Growth Report 2017: Kiraly Enjoys Strong Order Backlog

Editor’s Note: The following story is from Growth Report 2017, published by The Business Journal.

YOUNGSTOWN, Ohio — Just weeks into 2017, early indications are that business this year for Kiraly Tool & Die Inc., Youngstown, should be better than ever, says President Steven Kiraly.

“We have our strongest backlog of business beginning a new year than in any other year of business,” Kiraly says. “We’re seeing a lot of activity with manufacturers, capturing tool orders from new customers both locally and nationally.”

Companies like Kiraly are usually the first to feel spikes in the economy since production tooling such as stamping dies and fixtures, is required for manufacturing new products, he says.

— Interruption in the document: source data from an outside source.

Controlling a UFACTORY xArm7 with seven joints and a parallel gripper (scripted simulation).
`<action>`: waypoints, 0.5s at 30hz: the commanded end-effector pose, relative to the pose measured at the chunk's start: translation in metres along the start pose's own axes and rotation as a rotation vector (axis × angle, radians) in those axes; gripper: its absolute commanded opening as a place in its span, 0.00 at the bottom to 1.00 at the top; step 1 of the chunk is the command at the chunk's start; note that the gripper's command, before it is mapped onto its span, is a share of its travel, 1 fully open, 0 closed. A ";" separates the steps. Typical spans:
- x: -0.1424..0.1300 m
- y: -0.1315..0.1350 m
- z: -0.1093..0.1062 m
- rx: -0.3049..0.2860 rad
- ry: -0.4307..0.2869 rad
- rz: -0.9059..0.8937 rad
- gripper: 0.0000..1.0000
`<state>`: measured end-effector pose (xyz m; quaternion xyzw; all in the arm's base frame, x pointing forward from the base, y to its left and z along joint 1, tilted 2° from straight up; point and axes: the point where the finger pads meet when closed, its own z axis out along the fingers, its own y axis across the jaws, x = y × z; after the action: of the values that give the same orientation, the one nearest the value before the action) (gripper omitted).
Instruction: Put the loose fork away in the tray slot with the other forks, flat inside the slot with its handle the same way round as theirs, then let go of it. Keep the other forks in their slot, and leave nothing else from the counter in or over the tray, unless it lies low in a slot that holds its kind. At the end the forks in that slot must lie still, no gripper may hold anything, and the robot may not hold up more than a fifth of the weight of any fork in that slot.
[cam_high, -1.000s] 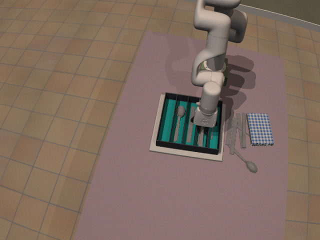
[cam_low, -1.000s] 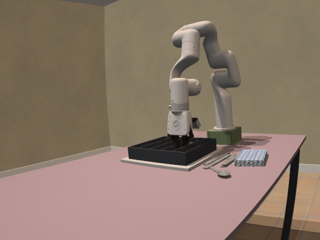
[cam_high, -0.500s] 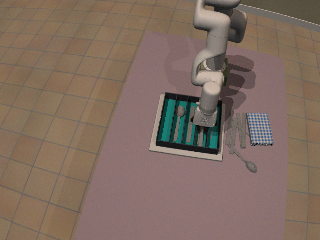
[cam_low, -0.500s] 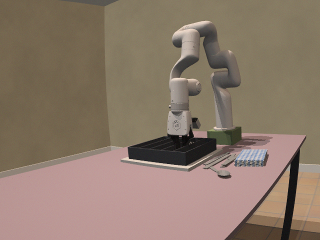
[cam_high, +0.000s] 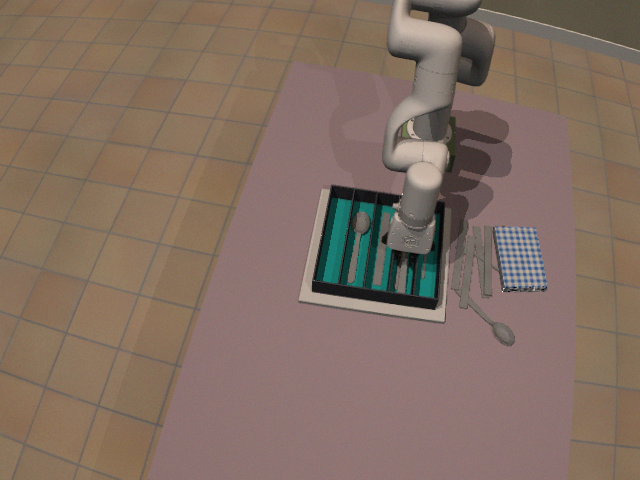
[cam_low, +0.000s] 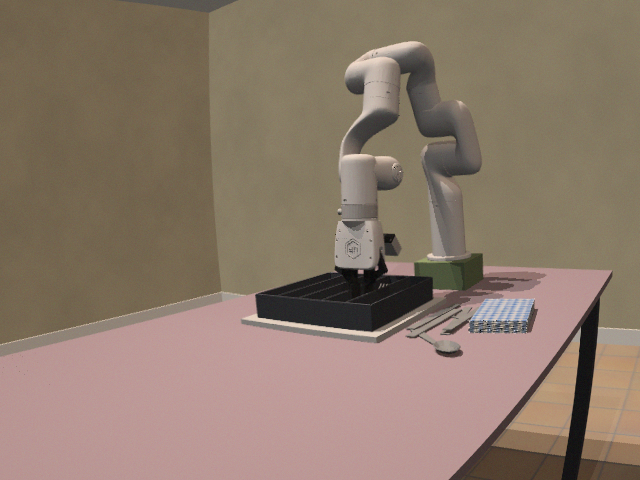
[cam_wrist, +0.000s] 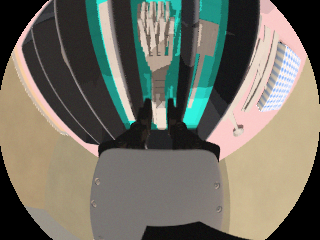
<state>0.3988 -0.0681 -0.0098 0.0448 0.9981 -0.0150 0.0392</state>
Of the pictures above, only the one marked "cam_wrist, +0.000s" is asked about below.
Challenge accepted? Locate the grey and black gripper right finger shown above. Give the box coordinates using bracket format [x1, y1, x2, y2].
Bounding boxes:
[167, 98, 220, 162]

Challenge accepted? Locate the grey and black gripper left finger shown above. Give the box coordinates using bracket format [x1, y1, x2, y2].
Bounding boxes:
[98, 98, 152, 157]

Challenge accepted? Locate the grey metal spoon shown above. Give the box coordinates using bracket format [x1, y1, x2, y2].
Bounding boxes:
[229, 112, 244, 137]

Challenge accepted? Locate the blue and white checked towel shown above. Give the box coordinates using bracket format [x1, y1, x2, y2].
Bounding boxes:
[257, 41, 301, 112]

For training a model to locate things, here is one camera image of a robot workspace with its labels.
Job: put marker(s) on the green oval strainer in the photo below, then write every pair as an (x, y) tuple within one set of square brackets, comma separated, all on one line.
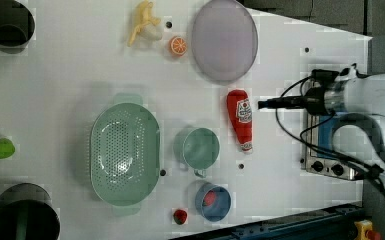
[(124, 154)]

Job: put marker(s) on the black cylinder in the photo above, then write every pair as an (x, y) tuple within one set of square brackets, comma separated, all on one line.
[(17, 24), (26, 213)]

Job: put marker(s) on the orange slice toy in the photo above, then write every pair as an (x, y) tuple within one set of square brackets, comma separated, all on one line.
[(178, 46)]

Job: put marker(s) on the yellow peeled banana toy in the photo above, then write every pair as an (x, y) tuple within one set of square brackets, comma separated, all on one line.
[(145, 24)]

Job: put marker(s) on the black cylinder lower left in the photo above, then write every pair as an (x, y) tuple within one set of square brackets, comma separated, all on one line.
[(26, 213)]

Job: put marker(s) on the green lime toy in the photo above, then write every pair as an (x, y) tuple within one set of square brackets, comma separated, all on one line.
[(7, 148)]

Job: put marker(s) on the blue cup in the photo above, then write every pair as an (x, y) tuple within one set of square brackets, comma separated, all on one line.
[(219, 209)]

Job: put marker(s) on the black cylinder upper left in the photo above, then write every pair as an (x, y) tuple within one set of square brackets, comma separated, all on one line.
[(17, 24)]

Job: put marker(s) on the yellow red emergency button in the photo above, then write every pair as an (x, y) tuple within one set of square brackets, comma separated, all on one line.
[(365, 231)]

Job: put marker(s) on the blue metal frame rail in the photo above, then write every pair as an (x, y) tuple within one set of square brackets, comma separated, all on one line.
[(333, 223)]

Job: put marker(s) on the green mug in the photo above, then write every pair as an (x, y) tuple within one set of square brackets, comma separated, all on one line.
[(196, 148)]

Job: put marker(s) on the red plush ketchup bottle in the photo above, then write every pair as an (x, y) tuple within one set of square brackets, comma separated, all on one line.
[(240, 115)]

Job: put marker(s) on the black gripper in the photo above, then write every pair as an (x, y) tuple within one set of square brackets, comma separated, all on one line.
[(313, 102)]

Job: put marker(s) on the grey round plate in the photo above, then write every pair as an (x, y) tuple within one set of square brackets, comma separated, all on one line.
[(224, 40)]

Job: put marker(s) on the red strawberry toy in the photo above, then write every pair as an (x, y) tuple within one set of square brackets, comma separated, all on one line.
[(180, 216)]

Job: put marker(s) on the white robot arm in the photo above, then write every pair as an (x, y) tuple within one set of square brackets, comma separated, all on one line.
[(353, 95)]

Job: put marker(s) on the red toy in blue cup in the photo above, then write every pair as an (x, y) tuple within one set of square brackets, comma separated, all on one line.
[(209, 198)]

Last year was a record year for sales at the company, with a 30% increase compared to 2015 and total sales of more than $2.3 million, Kiraly reports. He attributes the growth to three factors: new and repeat orders from the existing customer base, reduction of quoting times with the addition of a full-time estimator, and new investments in machinery.

“In the aluminum extrusion industry, for example, we captured a greater amount of stamping die and fixture orders than in any other two years combined,” he says.

Randy Llewellyn, a journeyman machinist, was hired last year as a full-time estimator.

“Decreasing our estimating time, responding to a greater amount of inquiries, and following up on quotations led directly to an increase in orders and an expanding customer base,” Kiraly says.

To facilitate growth, last year the company purchased two new larger-scale CNC machines, an investment of $200,000.  This year, the company plans to upgrade and replace other pieces of equipment.

“Our processes will be improved due to the advances in cutting tools and modern machine tools, and we’ll be purchasing our first 3-D printer,” Kiraly says.

“Our goal is to be the local go-to source for 3-D printed parts and subsequent machining operations.”

Kiraly employs 16 full-time, and cross training the existing workforce is a primary focus for 2017, Kiraly says.

“In the past, employers may have been limited to one dimensional training – having an employee operate only one type of machine for an extended period of time,” he says.  The objective is to have employees trained on multiple machines and trades, and in the process expand their capabilities.  “We can justify increased wages if the employee has a more diverse skill set,” he says.

Kiraly says hiring for this year is specific to one occupation:  a tool designer.  “Currently, three employees who have other responsibilities share that duty and often play catch-up far too along in the design process,” he says.  “We’re searching for the right candidate as a full-time tool designer,” he says. “We’ll likely employ a young graduate and train accordingly.”

One major challenge this year is implementing a complete, documented, quality system within the company, Kiraly notes.

This is necessary in order to win new business in specific areas of manufacturing that require certain compliance standards.

“We are very excited to see where our efforts will lead,” Kiraly says. “In my 33-year career, it’s never been more exciting to be in the machines trade.”